Optimal Audio Recording/Gaming/ Minor Video Editing Maybe PC, Raid Use?

USAmaverick

Estimable
Mar 18, 2014
2
0
4,510
I'm looking to buy a multipurpose PC, I use primarily Cubase 7 for audio recording and this is the main focus of the system, but I also game a bit as well, with an interest in some video editing in the future maybe. Anyways So far the things I have picked out are:

GPU - EVGA GTX 980
RAM - 32 GB Corsair
PSU - Corsair Modular 750 Watts or greater
Case - Undecided
MOBO - Asus motherboard of some kind prolly spending around 150-225$
Heatsink - some sort of cooler master heatsink of some sort not sure.
SSD - thinking around 500 GB or Samsung 840 evo ram ??
HDD - Red Western digital 2 TB??
Optical Drive - undecided, but blue ray compatible
CPU - I7-4790k or hopefully better?

My goal is to keep it under 3,000 dollars for just the computer parts. 99% of my focus for this PC is for audio recording production, I don't want to even have a hint of performance drop due to hardware issues. I have heard that using RAID can drastically improve read and write times. Is this true? And if so what would I need in terms of SSD and HDD to make this work correctly. The other big question I have is what CPU to get, I don't want to spend 500 dollars on something that is only slightly better? I compared the 4790k to the 5820k and the 5930k, and I have no idea which is better, on cpu boss it says the 4790k is, but idk if that is just for gaming or if having 6 cores helps with what I would be doing more? I am clueless on this. Basically what can make my system run CUBASE super fast, with as little latency as possible is a big part of what I'm wondering, will RAID help it? Will having a boss of a processor help? is 32gb Ram gonna help? Is there a faster optical drive than most that I should be getting for burning CDs for audio recording? A thorough answer would be greatly appreciated from an experienced person Thanks!
 
Solution
Latency is all going to come from the audio device. If you keyboard is sending midi via USB, and you just have your monitors plugged into your soundcard or motherboard, then no amount of a good PC will get you better latency, built on soundcards just don't go low enough.

The VSTi's is all CPU and RAM. Better computer will help there, but I would look at a dedicated audio card or USB device with ASIO driver support. Steinberg made ASIO and cubase loves ASIO compatible cards. RME stuff you can get down to 2-3ms latency, plus whatever overhead plugins and VSTi's add that is.
Latency has 99% to do with your audio interface and not the CPU. the CPU and RAM will allow more plugins and VSTi's and RAM specifically will allow more open tracks without lagging during editing.

What kind of audio are you doing? 16-32 live tracks at once being recorded? Then you need a good HD system. All electronic music with VSTi's and plugins?
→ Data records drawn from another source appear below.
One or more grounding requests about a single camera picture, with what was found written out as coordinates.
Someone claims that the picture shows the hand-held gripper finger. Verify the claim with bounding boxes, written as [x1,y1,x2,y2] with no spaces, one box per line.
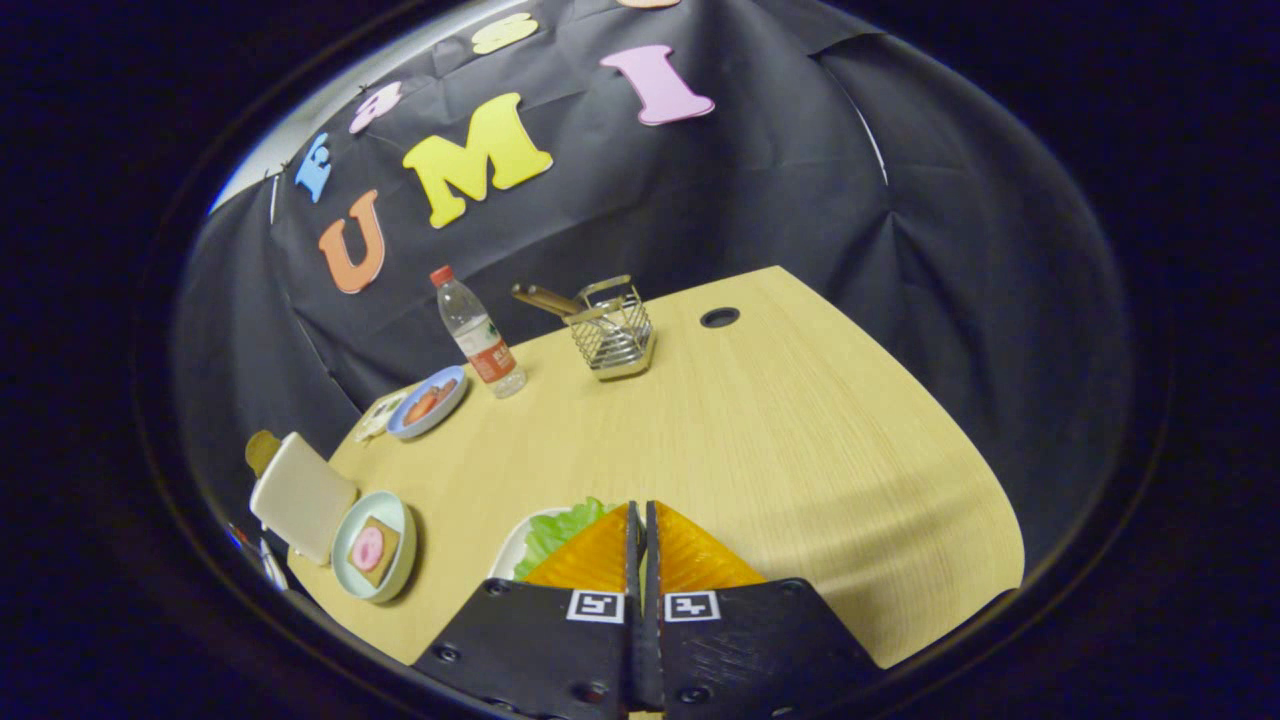
[412,500,646,720]
[645,500,886,720]

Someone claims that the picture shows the green lettuce leaf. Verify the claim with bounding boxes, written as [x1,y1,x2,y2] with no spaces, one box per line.
[513,497,611,581]

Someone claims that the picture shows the white square plate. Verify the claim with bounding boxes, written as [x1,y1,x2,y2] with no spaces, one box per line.
[487,507,571,581]

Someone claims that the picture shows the bread slice under ham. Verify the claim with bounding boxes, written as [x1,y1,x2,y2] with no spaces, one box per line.
[347,516,402,589]

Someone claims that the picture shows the pale green round plate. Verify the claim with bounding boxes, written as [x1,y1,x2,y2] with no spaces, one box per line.
[331,490,418,604]

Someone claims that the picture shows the blue round plate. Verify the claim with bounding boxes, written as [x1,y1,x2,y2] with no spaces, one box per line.
[387,365,469,441]

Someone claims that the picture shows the clear red-capped water bottle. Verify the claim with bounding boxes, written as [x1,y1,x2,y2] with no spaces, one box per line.
[430,265,528,400]

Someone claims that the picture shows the white divided condiment tray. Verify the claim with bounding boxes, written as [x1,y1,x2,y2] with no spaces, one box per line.
[355,392,409,443]

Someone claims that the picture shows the white toaster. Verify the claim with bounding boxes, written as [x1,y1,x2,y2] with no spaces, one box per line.
[249,432,359,567]

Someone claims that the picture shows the black backdrop cloth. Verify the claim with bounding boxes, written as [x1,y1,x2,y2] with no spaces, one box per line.
[170,0,1136,561]

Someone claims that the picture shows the metal wire utensil holder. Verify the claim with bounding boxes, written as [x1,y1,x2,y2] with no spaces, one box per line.
[563,275,658,382]

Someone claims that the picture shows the wooden-handled utensil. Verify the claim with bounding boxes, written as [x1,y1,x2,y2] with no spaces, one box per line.
[511,282,586,319]
If your not really doing any gaming, that GPU is way overkill. You can get by with built in video for audio work. Even most video editing is CPU and RAM and not on the GPU.
 

USAmaverick

Estimable
Mar 18, 2014
2
0
4,510




My setup is specifically for home work. I play the keyboard and have just used it as a midi controller via usb. That is why I figured that the pc was going to have to be good in order to avoid latency. I decided to set it up on a laptop I have before wanting to purchase a new pc and that how I arrived at where I am now. I have a small midi interface that I could have used if my keyboard had no direct usb out, but it does and I have just used the interface for my monitor speakers. I have no audio interface yet, because I have had no need as I see to have one for my setup(plans to get one eventually though). I use Cubase with VST almost entirely. I noticed that the problem I was having on the laptop was that it couldn't handle very many tracks at all without lag spikes and clipping. The meter one the transport bar for computer performance would jump to 100% when it came to a busy part in the song. And, as you may know, that makes it impossible to record.
 
Latency is all going to come from the audio device. If you keyboard is sending midi via USB, and you just have your monitors plugged into your soundcard or motherboard, then no amount of a good PC will get you better latency, built on soundcards just don't go low enough.

The VSTi's is all CPU and RAM. Better computer will help there, but I would look at a dedicated audio card or USB device with ASIO driver support. Steinberg made ASIO and cubase loves ASIO compatible cards. RME stuff you can get down to 2-3ms latency, plus whatever overhead plugins and VSTi's add that is.